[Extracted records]
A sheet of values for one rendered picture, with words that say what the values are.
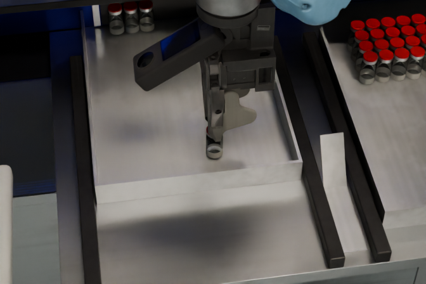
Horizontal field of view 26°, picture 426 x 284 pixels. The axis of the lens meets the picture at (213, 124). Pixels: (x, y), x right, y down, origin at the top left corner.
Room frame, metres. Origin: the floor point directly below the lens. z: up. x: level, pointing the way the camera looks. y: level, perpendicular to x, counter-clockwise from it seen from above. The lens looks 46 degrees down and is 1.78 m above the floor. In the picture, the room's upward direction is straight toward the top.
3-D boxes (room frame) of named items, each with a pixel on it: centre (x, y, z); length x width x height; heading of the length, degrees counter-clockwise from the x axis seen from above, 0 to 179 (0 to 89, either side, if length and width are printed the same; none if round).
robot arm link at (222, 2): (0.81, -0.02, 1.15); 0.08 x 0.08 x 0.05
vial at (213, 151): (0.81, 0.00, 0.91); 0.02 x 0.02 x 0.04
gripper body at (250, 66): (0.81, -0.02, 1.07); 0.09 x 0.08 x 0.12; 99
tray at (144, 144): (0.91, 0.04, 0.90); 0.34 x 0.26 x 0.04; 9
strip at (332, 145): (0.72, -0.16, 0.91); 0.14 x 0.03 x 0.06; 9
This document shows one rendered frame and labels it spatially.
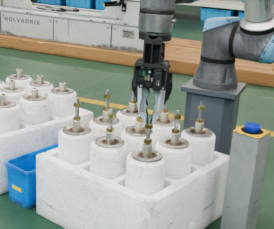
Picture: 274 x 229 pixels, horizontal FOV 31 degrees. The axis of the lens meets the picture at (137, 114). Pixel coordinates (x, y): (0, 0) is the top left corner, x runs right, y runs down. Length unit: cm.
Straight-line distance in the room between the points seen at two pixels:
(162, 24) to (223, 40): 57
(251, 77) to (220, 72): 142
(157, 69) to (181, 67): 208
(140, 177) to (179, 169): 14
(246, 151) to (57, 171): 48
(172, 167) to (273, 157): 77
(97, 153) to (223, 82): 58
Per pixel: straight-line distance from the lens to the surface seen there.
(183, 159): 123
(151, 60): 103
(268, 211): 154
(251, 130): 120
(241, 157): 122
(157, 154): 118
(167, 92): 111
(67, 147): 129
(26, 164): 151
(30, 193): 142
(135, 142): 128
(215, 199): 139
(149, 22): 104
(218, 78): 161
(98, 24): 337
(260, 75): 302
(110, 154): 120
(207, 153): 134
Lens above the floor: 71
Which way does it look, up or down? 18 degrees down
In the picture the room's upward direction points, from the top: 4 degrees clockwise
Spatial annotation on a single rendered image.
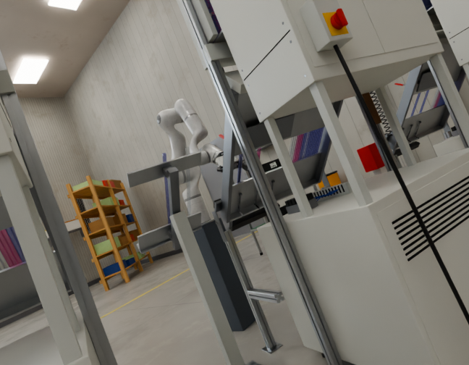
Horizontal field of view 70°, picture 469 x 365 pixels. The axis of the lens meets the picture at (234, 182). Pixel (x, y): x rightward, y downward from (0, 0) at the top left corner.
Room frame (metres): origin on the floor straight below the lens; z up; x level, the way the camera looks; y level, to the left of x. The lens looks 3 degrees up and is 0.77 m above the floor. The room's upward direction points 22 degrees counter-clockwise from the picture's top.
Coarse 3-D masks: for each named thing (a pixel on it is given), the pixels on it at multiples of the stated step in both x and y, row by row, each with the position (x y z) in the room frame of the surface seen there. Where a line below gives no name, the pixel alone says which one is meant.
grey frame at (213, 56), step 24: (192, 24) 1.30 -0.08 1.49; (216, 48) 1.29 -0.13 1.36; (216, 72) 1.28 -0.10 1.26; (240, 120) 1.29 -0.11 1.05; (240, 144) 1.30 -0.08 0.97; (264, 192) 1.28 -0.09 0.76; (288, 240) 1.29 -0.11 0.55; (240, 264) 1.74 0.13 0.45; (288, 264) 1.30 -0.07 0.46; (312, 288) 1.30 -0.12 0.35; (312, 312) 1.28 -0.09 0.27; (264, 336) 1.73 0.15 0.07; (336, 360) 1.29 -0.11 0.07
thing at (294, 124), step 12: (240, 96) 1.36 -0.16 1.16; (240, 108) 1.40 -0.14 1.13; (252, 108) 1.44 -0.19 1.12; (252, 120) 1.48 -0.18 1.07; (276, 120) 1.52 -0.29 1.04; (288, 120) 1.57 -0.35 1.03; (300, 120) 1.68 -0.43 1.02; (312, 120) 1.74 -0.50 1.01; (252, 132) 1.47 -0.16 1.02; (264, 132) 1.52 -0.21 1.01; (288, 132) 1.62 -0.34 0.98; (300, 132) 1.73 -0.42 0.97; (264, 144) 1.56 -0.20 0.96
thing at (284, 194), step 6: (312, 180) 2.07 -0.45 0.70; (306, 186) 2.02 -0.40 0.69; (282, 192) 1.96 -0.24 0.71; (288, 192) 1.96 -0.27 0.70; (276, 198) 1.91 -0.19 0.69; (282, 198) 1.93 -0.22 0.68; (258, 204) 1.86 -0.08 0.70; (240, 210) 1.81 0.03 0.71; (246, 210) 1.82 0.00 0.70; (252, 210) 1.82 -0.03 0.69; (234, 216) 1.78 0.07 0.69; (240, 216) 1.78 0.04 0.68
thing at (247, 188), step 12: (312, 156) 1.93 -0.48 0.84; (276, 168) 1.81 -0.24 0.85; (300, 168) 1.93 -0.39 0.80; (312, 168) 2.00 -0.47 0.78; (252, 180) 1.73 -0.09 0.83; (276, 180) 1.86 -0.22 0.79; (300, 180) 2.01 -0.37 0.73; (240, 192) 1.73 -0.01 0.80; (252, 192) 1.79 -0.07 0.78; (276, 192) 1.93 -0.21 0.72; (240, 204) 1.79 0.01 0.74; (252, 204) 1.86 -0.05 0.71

Problem description. Above are the entries. Copy exactly the part that opens with the line containing "(251, 77) to (220, 72): 142" and closes with the line containing "Lens above the floor: 71", and no more.

Expected output.
(251, 77) to (220, 72): 142
(157, 69) to (181, 67): 208
(140, 177) to (179, 169): 14
(246, 151) to (57, 171): 48
(172, 167) to (273, 157): 77
(97, 153) to (223, 82): 58
Per pixel: straight-line distance from the lens to the surface seen there.
(183, 159): 123
(151, 60): 103
(268, 211): 154
(251, 130): 120
(241, 157): 122
(157, 154): 118
(167, 92): 111
(67, 147): 129
(26, 164): 151
(30, 193): 142
(135, 142): 128
(215, 199): 139
(149, 22): 104
(218, 78): 161
(98, 24): 337
(260, 75): 302
(110, 154): 120
(207, 153): 134
Lens above the floor: 71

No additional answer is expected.